[sdpb] 41/233: Implemented Sherman-Morrison formula for solving schur complement -- about 10x faster, but much more unstable
Tobias Hansen
thansen at moszumanska.debian.org
Thu Mar 9 04:06:16 UTC 2017
This is an automated email from the git hooks/post-receive script.

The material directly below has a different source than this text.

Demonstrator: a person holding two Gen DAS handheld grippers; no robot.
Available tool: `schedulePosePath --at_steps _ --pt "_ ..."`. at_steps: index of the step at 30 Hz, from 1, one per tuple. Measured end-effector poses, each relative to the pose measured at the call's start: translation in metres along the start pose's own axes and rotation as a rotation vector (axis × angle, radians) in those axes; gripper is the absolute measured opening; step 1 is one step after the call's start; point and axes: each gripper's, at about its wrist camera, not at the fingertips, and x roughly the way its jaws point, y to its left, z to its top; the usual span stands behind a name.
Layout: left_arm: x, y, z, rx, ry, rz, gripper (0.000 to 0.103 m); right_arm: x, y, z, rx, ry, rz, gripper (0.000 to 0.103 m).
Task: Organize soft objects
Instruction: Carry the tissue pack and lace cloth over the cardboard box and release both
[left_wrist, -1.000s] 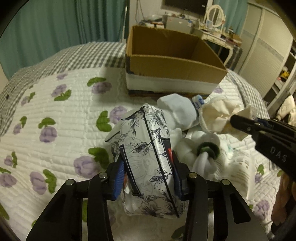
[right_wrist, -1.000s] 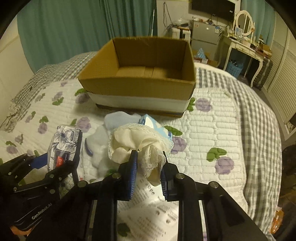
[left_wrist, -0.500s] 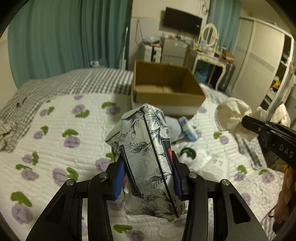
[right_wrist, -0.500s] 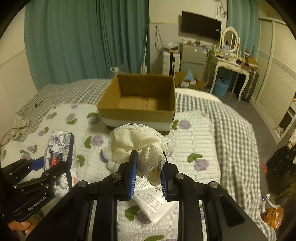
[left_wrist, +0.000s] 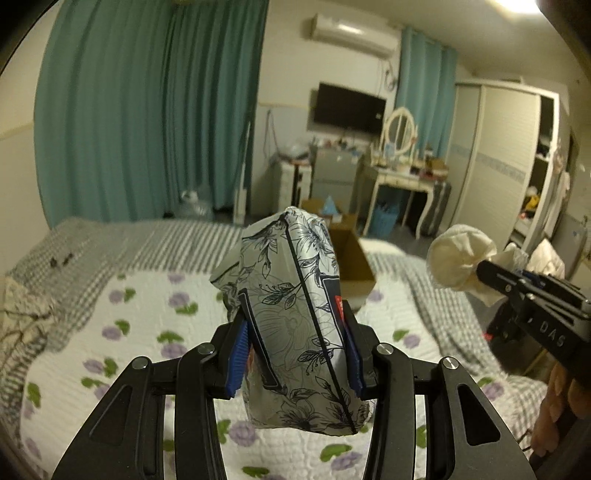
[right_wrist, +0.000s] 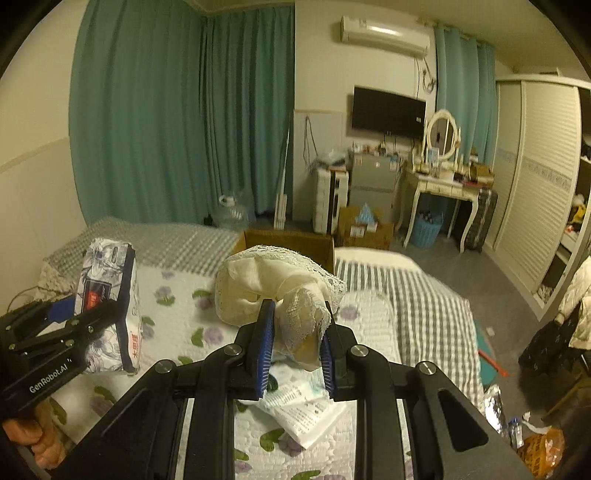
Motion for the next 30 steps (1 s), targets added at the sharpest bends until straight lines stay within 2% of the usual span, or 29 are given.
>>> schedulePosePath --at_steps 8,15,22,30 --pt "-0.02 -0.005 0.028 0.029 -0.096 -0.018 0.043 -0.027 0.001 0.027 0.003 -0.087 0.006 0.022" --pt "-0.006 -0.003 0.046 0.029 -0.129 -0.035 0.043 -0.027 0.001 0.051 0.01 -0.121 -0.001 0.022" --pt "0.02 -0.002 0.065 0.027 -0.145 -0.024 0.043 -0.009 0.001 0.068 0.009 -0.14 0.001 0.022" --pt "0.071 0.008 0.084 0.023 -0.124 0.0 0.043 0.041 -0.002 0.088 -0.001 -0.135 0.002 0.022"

thansen pushed a commit to branch master
in repository sdpb.
commit 6b4ac908cf1db1738dd808ff92316288945b41e5
Author: David Simmons-Duffin <dsd at neptune.sns.ias.edu>
Date: Mon Jul 28 17:12:21 2014 -0400
Implemented Sherman-Morrison formula for solving schur complement -- about 10x faster, but much more unstable
---
main.cpp | 200 ++++++++++++++++++++++++++++++++++++++++++++++++++++++---------
1 file changed, 172 insertions(+), 28 deletions(-)
diff --git a/main.cpp b/main.cpp
index e5c4cc9..4c383b8 100644
--- a/main.cpp
+++ b/main.cpp
@@ -229,17 +229,6 @@ ostream& operator<<(ostream& os, const Matrix& a) {
return os;
}
-// result = A + B
-// void matrixAdd(const Matrix &A, const Matrix &B, Matrix &result) {
-// assert(A.cols == B.cols);
-// assert(A.rows == B.rows);
-// assert(A.cols == result.cols);
-// assert(A.rows == result.rows);
-
-// for (unsigned int i = 0; i < A.elements.size(); i++)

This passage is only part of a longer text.